Find the line with "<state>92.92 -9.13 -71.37" in the entries below. Repeat it, every following line, and the line with "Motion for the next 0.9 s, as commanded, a", exactly and with nothing added.

◆ **Data listing**:
=== Begin Enclosure ===
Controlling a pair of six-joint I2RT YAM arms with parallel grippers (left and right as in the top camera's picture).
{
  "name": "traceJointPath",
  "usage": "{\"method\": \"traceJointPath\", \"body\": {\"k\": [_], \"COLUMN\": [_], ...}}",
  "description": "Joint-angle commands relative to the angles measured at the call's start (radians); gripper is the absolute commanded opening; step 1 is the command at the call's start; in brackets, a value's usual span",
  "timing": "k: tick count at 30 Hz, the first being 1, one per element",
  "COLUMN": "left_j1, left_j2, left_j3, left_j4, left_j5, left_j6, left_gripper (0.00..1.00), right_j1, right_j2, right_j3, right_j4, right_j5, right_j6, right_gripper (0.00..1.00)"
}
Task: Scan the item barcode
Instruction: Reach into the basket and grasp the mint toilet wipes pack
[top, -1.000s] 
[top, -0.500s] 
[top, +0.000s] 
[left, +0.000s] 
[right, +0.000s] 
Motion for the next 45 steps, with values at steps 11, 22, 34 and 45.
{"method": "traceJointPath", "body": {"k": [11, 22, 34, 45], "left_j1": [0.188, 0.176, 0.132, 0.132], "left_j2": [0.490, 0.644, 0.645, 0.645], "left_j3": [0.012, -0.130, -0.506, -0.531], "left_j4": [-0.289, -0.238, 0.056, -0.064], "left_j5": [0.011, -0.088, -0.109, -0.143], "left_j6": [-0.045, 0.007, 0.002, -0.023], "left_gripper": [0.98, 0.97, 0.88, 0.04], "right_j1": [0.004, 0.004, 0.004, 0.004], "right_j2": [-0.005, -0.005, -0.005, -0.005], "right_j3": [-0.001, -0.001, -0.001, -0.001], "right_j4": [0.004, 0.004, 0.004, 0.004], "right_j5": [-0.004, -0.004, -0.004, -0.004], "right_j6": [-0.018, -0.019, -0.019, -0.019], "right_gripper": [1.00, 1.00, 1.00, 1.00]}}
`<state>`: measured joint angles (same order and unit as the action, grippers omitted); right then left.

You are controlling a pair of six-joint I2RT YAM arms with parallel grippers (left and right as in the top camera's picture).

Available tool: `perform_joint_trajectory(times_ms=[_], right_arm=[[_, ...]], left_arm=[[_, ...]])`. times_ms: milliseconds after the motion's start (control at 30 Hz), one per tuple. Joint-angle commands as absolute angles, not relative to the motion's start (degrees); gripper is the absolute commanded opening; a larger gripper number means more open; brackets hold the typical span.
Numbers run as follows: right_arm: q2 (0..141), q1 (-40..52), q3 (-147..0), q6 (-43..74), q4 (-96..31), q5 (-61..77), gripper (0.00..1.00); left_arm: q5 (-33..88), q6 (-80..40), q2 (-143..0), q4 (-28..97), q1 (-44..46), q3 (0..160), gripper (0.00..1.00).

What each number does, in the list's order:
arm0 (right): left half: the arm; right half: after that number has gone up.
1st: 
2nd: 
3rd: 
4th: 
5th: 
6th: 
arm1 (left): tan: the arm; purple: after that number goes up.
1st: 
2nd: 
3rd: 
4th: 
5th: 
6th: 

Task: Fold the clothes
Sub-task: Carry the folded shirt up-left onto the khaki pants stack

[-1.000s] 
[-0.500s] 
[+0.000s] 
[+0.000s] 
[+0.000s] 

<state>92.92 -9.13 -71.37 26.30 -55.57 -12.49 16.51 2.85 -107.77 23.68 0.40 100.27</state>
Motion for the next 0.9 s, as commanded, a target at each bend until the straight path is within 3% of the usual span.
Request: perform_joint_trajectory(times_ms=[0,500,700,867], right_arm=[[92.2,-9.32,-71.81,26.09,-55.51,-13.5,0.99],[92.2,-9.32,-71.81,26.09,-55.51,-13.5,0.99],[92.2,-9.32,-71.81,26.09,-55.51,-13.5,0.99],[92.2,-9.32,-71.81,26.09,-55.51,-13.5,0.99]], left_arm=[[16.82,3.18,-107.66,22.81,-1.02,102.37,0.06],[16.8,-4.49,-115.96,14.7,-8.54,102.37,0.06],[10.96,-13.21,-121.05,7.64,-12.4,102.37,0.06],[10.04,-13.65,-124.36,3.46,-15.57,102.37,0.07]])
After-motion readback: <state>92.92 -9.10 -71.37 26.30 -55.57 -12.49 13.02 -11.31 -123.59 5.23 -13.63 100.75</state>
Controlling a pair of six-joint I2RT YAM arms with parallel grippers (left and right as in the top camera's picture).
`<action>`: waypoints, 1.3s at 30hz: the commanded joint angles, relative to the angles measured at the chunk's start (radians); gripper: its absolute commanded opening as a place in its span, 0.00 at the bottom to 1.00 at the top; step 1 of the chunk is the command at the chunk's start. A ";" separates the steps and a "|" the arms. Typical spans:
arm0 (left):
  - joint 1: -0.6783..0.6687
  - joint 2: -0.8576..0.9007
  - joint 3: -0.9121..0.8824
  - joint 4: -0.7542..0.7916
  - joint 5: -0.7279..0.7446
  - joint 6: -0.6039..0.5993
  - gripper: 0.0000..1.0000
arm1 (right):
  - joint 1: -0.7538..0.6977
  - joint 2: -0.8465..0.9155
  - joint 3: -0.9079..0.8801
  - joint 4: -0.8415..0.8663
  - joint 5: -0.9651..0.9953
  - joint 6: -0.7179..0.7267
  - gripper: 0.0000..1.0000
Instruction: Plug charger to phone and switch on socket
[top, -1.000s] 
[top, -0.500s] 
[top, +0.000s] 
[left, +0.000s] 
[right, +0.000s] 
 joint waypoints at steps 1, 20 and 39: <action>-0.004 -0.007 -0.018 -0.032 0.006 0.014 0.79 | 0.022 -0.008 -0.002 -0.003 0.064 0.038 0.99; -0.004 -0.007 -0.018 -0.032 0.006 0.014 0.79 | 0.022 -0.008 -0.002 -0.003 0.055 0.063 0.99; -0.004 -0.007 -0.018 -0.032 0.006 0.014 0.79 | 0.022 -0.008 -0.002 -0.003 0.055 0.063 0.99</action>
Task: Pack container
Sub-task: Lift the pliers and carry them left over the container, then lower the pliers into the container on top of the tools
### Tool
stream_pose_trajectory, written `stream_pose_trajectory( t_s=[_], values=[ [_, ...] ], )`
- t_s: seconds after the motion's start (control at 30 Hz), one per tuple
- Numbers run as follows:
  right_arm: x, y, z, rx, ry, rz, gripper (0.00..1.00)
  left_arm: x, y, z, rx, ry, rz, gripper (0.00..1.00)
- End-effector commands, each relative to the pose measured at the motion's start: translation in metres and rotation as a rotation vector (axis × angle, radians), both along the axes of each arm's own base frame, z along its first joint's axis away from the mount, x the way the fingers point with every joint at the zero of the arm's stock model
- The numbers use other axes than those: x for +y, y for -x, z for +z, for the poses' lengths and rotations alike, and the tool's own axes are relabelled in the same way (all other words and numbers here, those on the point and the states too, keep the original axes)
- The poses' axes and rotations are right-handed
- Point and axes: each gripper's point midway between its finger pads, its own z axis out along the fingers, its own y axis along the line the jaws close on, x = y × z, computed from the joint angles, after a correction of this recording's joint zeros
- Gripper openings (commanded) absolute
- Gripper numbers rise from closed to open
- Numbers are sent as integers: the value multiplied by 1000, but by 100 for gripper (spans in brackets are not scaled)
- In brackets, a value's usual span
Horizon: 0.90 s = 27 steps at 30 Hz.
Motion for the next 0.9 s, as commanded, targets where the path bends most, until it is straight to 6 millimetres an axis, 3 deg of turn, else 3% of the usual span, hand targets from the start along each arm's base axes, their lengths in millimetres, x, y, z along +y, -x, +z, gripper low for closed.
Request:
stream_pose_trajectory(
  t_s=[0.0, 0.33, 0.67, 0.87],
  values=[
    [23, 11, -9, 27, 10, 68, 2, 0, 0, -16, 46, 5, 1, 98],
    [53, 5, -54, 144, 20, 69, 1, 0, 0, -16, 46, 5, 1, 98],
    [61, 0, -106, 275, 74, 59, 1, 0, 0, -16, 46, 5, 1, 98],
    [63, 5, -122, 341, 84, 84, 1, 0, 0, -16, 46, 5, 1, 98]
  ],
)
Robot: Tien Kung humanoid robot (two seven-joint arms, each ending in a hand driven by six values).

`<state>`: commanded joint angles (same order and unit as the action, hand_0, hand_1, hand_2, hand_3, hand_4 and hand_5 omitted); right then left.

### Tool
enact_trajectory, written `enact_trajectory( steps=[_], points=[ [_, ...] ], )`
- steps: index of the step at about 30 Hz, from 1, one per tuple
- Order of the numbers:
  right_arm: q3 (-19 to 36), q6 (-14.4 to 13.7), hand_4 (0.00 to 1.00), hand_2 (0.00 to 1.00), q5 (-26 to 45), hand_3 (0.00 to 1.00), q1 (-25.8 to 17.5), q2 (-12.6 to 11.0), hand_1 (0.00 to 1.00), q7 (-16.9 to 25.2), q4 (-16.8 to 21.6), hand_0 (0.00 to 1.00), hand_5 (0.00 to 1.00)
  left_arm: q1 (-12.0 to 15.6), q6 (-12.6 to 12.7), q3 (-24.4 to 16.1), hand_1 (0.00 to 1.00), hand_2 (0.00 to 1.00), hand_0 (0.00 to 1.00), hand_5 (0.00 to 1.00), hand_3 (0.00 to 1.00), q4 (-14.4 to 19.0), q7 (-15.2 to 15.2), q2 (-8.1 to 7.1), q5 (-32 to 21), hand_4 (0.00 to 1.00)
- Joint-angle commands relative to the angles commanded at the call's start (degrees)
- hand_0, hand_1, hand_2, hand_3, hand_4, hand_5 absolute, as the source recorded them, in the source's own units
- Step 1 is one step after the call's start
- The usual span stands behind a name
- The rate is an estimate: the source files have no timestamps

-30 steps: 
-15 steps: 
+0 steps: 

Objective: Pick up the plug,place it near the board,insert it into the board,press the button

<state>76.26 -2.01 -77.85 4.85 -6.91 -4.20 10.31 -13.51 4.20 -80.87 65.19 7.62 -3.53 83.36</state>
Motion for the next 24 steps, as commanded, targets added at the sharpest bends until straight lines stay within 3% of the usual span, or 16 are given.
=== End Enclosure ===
◆ **Written answer**:
<state>92.92 -9.13 -71.37 26.30 -55.57 -12.49 16.51 2.85 -107.77 23.68 0.40 100.27</state>
Motion for the next 0.9 s, as commanded, a target at each bend until the straight path is within 3% of the usual span.

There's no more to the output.